*DATASET EXCERPT*.
§ §
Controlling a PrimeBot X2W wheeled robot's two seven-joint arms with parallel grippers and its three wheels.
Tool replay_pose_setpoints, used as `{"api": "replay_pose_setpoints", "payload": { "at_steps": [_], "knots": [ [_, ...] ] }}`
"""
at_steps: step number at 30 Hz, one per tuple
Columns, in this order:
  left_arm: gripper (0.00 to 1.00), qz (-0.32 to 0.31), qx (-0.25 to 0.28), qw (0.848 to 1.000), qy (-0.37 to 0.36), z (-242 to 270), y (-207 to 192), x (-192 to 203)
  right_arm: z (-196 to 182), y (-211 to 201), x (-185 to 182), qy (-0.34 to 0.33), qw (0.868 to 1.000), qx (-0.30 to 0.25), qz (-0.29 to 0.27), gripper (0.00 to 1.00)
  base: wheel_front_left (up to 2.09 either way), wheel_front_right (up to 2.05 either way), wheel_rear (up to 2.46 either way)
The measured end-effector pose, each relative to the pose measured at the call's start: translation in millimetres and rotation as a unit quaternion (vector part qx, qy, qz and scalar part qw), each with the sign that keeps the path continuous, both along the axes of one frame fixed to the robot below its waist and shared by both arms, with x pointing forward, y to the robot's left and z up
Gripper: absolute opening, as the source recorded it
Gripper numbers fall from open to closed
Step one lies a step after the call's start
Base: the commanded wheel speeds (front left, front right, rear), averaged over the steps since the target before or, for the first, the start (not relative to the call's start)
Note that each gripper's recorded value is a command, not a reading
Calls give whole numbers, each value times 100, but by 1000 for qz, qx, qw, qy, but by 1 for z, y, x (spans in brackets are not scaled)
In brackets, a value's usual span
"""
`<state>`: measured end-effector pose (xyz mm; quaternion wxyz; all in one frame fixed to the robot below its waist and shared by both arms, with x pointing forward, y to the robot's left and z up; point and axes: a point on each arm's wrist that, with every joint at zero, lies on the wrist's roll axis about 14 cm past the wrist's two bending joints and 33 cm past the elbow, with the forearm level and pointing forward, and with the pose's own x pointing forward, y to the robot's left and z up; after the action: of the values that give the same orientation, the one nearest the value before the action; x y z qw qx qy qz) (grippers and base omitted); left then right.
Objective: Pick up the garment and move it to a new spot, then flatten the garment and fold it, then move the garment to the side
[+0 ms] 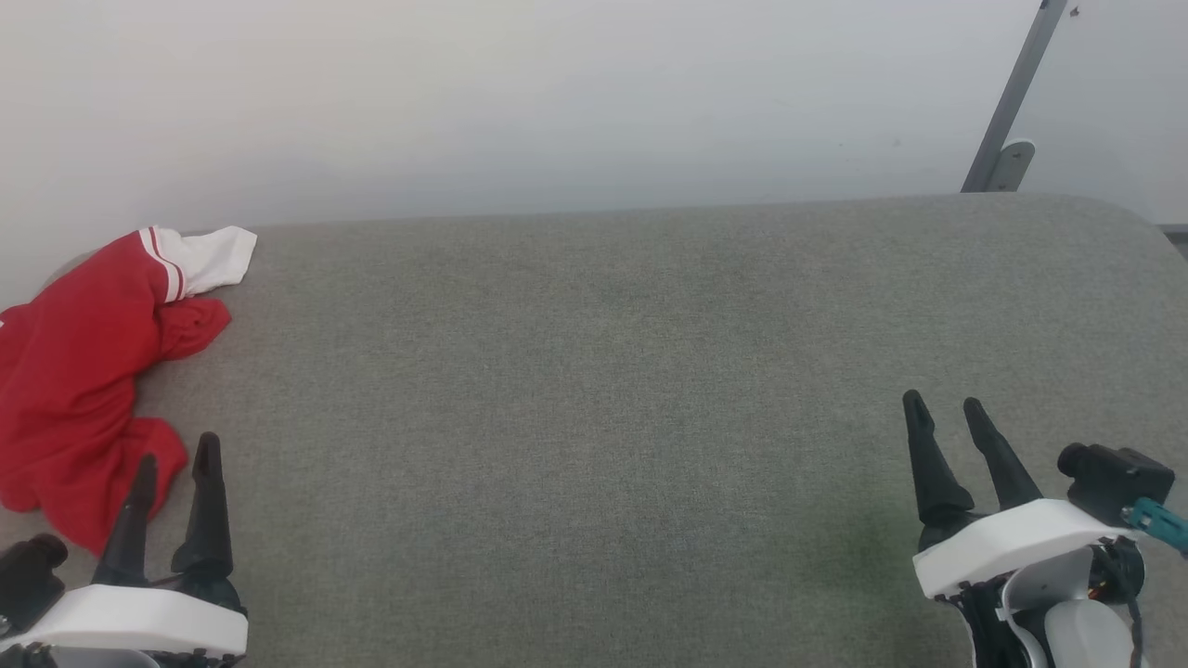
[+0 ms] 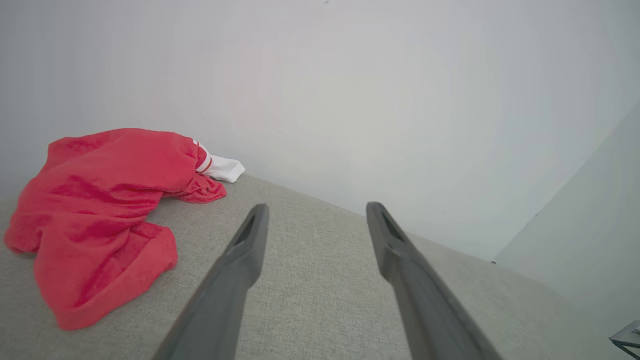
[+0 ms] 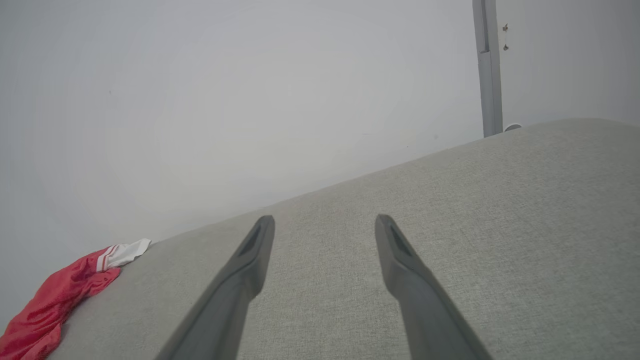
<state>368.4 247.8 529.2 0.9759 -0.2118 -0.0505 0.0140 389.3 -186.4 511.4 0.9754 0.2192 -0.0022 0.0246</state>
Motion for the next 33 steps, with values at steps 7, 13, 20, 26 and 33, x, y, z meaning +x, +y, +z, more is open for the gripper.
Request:
{"api": "replay_pose_setpoints", "payload": {
  "at_steps": [7, 13, 20, 26, 33],
  "knots": [
    [100, -12, 42, 999, -8, 5, -3, -2, 4, 2, 0, -10, 999, -37, 6, 100, 0, 0, 0],
    [100, -21, 70, 997, -16, 10, -5, -2, 10, 4, 2, -24, 997, -72, 10, 100, 0, 0, 0],
    [100, -32, 98, 994, -21, 11, -8, -4, 13, 4, 2, -32, 994, -105, 10, 100, 0, 0, 0],
    [100, -39, 120, 992, -28, 15, -9, -4, 16, 3, 2, -39, 990, -132, 9, 100, 0, 0, 0],
    [100, -43, 141, 989, -33, 17, -10, -5, 20, 4, 2, -46, 986, -157, 10, 100, 0, 0, 0]
  ]
}}
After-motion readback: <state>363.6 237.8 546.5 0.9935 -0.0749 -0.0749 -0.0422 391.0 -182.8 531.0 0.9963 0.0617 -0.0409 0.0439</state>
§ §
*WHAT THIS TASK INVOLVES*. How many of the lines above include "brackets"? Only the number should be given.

*OUTPUT BELOW*. 2